-- Data to process follows --

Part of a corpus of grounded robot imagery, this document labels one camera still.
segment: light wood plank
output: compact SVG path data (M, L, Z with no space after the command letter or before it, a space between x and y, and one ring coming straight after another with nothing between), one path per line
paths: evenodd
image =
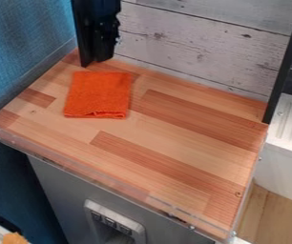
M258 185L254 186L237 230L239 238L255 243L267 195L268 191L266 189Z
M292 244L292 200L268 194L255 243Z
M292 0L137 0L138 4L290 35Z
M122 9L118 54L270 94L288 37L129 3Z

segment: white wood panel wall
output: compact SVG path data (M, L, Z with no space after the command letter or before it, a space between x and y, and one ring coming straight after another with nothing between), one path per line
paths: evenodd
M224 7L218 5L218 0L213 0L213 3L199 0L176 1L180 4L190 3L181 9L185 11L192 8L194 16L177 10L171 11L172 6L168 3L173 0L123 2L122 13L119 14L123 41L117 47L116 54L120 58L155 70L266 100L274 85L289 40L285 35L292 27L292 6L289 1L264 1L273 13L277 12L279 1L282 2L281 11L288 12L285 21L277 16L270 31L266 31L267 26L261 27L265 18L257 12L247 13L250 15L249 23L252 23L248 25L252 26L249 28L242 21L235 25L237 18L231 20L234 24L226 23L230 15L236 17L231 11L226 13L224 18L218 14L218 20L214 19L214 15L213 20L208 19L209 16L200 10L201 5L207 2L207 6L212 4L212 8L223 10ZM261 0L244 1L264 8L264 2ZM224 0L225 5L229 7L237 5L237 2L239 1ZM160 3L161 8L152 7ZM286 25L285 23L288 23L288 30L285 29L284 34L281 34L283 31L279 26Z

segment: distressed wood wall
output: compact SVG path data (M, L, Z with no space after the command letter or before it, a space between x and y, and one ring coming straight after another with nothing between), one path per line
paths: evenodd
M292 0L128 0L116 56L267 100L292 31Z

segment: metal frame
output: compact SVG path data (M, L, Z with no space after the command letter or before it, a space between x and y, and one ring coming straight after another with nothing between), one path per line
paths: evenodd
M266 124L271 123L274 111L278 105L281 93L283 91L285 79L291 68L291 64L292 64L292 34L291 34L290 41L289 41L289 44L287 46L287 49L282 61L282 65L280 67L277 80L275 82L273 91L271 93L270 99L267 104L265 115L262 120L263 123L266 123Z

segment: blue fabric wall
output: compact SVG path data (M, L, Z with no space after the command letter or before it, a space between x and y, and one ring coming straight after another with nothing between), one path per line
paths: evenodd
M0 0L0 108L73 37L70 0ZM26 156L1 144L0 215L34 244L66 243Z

-- Data to process concluded --
-- Data to process follows --

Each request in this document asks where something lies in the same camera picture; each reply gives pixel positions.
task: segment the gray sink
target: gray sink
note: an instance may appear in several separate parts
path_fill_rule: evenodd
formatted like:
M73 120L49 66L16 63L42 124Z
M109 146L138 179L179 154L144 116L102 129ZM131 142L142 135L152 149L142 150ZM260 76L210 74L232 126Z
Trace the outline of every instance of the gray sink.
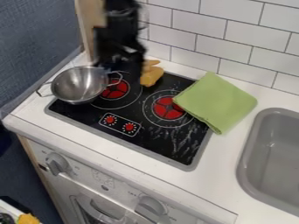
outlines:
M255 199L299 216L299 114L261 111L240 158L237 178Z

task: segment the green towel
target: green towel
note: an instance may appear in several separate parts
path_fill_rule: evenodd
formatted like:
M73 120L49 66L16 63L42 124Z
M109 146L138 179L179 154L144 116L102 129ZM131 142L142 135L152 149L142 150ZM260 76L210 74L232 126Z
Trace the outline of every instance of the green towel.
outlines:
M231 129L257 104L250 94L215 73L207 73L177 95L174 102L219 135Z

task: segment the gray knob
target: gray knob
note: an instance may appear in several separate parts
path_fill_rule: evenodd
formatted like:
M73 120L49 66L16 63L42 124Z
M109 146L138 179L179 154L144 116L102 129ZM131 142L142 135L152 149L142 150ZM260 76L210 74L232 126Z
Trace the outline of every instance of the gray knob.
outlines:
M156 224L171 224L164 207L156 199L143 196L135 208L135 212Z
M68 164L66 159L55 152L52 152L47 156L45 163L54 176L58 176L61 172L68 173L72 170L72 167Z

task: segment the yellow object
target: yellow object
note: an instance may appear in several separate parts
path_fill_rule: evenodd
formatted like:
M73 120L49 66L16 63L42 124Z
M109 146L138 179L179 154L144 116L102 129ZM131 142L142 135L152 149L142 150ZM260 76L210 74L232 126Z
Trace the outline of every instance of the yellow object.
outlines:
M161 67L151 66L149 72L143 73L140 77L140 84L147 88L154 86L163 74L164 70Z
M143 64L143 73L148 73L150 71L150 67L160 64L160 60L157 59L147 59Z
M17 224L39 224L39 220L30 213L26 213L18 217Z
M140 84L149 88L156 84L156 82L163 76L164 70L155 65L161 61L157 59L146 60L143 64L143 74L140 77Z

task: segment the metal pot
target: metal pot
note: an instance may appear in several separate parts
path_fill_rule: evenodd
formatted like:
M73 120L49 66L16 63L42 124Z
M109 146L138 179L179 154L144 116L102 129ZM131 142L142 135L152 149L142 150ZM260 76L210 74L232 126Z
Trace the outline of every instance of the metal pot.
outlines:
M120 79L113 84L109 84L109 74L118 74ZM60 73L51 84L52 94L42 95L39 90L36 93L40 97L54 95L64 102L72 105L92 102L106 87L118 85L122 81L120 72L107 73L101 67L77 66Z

-- Data to process concluded --
-- Data to process follows --

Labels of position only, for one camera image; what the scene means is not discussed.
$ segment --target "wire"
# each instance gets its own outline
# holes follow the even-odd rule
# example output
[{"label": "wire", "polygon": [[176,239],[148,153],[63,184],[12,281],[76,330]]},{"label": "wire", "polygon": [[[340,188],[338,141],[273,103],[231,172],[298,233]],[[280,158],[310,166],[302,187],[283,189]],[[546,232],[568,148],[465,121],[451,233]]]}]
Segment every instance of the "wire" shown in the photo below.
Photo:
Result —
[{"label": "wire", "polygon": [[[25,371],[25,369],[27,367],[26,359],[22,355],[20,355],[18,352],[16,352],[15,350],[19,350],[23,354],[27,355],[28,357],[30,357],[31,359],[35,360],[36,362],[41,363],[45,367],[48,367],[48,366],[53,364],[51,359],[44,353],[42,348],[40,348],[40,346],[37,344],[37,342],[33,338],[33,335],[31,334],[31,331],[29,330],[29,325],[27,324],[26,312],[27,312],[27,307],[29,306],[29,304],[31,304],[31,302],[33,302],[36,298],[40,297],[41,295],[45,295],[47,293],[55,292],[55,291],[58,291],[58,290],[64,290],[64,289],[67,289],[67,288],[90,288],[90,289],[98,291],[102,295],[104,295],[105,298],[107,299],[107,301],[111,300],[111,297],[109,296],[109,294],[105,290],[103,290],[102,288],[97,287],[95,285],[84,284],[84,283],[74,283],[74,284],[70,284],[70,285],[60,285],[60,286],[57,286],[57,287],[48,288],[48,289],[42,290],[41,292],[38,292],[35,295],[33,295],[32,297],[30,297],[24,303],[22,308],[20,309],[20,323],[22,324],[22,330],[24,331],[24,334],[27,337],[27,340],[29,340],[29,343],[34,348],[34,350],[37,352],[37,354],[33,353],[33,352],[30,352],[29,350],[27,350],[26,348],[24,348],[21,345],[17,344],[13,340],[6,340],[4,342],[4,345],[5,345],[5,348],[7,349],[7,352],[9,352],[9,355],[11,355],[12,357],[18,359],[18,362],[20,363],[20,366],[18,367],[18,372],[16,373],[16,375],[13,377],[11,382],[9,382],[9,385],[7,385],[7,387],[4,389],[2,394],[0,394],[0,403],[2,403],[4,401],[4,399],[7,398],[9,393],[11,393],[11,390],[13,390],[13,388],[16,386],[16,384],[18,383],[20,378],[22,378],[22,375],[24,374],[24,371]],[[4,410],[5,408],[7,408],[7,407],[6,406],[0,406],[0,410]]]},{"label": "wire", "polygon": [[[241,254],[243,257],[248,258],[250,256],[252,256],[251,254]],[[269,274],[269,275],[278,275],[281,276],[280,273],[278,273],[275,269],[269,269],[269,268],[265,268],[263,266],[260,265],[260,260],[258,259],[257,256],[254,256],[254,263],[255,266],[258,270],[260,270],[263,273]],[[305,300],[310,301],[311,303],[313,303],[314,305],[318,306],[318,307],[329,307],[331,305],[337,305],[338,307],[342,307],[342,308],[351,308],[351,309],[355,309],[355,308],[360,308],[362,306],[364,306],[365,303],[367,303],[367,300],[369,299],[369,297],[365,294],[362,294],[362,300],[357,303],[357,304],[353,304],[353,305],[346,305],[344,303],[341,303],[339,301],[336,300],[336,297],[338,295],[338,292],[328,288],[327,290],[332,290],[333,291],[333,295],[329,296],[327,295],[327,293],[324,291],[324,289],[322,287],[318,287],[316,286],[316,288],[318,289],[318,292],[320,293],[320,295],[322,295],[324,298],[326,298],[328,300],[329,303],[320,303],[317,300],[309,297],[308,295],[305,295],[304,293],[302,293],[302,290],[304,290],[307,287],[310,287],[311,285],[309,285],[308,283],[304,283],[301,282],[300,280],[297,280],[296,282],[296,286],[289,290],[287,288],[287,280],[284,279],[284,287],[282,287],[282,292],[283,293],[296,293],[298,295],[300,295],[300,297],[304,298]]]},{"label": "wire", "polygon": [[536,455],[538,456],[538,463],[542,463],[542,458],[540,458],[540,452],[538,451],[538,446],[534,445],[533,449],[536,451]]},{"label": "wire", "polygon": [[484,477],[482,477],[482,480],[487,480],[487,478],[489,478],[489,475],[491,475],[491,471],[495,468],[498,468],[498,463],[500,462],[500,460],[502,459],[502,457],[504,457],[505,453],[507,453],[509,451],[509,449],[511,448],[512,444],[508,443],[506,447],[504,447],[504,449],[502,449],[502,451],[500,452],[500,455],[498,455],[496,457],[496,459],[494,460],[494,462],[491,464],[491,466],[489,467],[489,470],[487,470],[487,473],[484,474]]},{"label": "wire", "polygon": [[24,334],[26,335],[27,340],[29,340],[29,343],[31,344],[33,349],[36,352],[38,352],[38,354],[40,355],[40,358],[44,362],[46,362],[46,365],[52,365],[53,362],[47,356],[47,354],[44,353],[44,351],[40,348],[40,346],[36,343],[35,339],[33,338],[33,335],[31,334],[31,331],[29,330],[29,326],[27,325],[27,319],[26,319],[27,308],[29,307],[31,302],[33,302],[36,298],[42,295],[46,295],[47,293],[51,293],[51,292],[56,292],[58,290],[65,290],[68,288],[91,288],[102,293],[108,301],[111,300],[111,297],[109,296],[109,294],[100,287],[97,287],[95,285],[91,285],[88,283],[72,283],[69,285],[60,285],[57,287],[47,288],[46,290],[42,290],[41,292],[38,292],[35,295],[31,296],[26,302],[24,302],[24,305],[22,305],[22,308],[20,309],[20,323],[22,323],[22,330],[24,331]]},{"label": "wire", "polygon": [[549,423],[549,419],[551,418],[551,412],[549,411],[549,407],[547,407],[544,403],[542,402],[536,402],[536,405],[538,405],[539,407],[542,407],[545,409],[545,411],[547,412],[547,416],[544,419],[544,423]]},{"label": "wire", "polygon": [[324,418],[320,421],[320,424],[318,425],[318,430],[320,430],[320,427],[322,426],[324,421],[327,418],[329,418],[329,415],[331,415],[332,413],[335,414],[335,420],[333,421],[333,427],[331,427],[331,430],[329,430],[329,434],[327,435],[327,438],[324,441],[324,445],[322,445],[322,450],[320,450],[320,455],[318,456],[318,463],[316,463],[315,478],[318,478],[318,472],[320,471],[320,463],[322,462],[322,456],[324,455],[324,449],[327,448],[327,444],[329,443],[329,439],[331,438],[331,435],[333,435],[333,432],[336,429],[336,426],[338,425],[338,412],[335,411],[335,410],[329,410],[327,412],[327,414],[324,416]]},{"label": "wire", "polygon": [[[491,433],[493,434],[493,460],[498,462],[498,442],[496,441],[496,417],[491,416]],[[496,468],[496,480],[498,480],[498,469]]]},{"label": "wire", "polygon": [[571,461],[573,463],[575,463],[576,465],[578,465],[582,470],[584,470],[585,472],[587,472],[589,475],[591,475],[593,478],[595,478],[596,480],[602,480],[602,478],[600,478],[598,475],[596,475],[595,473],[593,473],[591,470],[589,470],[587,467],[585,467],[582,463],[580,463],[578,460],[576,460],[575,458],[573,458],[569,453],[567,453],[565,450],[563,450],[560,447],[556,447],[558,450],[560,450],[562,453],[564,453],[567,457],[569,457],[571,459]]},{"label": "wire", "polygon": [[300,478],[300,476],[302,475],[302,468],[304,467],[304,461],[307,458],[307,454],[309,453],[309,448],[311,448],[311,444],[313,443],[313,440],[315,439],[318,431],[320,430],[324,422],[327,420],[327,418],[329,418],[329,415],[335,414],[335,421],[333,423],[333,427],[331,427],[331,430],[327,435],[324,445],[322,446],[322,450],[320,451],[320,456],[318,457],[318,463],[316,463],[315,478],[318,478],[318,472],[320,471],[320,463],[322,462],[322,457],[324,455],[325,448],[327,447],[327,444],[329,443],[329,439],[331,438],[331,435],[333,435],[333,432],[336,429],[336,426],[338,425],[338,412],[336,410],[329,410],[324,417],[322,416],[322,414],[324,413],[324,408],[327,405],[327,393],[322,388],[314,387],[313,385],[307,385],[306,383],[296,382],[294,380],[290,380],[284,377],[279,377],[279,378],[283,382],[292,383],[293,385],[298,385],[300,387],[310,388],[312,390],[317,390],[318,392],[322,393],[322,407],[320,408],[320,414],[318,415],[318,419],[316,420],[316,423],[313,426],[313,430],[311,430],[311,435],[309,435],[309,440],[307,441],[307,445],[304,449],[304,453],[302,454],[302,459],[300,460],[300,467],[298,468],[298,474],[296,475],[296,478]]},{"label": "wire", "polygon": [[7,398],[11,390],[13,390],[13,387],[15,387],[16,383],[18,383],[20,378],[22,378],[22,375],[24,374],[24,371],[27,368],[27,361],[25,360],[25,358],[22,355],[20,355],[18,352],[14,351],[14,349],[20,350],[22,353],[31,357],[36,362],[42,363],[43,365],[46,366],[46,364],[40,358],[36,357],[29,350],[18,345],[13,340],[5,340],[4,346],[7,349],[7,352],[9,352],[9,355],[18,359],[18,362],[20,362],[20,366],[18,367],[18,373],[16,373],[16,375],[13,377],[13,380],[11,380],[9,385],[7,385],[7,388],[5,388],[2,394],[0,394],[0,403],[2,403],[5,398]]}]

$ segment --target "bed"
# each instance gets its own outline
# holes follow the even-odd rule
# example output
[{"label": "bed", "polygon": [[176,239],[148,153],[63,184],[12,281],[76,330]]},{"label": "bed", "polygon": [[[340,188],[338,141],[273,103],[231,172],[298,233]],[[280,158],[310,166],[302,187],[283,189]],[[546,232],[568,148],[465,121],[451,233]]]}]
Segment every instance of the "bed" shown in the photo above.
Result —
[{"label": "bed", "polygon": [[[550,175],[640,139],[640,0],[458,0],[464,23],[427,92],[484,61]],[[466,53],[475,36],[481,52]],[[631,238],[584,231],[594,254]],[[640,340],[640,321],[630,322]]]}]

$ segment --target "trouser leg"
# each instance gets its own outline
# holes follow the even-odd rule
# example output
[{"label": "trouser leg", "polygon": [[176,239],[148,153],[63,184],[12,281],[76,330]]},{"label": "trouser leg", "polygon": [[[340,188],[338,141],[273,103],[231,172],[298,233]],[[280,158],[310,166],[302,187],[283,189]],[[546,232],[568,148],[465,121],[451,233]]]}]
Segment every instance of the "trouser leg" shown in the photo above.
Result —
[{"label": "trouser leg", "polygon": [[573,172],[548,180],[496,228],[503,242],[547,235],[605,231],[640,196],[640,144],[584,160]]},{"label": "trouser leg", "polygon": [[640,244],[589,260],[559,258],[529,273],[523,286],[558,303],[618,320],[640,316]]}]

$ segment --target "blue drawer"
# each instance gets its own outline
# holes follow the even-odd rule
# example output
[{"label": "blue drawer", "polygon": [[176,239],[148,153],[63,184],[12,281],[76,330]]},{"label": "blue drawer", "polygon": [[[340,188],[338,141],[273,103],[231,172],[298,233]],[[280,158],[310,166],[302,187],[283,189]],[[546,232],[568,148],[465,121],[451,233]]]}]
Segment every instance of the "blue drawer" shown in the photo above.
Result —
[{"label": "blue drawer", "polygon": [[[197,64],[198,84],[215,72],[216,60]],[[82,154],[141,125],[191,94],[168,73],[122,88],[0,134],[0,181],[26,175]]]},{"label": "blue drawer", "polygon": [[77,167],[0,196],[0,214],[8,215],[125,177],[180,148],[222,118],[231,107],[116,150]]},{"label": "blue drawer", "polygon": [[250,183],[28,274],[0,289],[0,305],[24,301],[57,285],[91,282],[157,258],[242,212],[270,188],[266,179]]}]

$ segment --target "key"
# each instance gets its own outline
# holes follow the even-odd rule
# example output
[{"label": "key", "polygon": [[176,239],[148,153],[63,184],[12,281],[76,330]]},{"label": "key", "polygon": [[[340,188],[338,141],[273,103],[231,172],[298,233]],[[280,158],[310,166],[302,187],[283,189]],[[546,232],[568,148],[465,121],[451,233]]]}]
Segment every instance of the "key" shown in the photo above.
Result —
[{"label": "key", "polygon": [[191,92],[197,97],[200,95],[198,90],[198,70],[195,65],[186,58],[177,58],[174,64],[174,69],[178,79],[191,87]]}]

-- Data to process concluded --

The result should be every line that contains "above", copied from the entries.

Segment every instance of the "bed" shown in the photo above.
Segment every instance of the "trouser leg" shown in the photo above.
Segment every instance of the "blue drawer" shown in the photo above.
Segment every instance of the "key" shown in the photo above.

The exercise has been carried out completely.